Abel Braga e o ato de amor que salvou o Inter do rebaixamento
A imagem do treinador Abel Braga chorando no Beira-Rio, após salvar o Internacional do rebaixamento, levou-me à lembrança de uma das mais belas lições de Nelson Rodrigues sobre o futebol. Lição que adotei para a minha vida de jornalista. Dizia o imortal Nelson: “Os entendidos dizem que o futebol é a bola. Não há juízo […]
A imagem do treinador Abel Braga chorando no Beira-Rio, após salvar o Internacional do rebaixamento, levou-me à lembrança de uma das mais belas lições de Nelson Rodrigues sobre o futebol. Lição que adotei para a minha vida de jornalista. Dizia o imortal Nelson: “Os entendidos dizem que o futebol é a bola. Não há juízo mais inexato, mais utópico, mais irrealístico. Eu diria: em futebol, o pior cego é o que só vê a bola… Se o jogo fosse só a bola, está certo. Mas há o ser humano por trás da bola, um ínfimo, um ridículo detalhe. O que procuramos no futebol é o drama, é a tragédia, é o horror, é a compaixão.”
Vejam só o caso de Abel Braga. Aos 73 anos, vivendo sua justa aposentadoria no Rio de Janeiro e chorando lágrimas que não se esgotam pelo filho perdido, entendeu que precisava praticar um último ato de amor em sua vida: salvar o Internacional do rebaixamento para a Segundona.
Por ele, tornou vulnerável toda a sua história de vencedor, inclusive seu tamanho de campeão mundial pelo Inter. Por dois jogos, sem custo, entregou-se a uma aventura jamais vista pela alma colorada.

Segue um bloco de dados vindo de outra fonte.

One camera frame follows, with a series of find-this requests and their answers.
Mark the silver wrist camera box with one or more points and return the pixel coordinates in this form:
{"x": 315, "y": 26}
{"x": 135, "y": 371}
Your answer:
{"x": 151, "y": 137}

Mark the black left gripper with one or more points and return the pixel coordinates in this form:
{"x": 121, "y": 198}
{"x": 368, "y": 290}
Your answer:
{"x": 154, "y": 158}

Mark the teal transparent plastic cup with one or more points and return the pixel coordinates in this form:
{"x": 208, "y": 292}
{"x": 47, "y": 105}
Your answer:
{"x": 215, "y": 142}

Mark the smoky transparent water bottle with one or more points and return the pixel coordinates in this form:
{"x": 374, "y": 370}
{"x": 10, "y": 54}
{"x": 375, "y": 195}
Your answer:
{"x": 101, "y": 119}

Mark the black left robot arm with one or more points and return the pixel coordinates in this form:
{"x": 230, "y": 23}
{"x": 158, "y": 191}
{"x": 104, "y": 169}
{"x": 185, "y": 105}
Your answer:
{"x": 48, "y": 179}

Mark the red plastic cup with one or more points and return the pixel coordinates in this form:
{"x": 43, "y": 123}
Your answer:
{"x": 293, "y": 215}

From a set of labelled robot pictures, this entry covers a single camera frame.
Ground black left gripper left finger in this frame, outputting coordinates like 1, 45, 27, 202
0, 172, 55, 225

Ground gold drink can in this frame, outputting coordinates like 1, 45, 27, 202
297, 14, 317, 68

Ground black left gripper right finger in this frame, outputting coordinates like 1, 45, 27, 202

Transportando a lição rodriguiana para o caso, não se pode encerrar a salvação do Inter como obra do acaso, como são tratados resultados coincidentes, como as derrotas que derrubaram Ceará e Fortaleza. Tratar a questão assim é dar razão a Nelson sobre “a objetividade burra” do brasileiro.
Por trás de tudo o que aconteceu e foi visto, estava a alma, o coração e o ideal de Abel Braga, atraindo uma luz superior. Um ato que não se explica pelas leis naturais. São esses atos que criam os heróis místicos.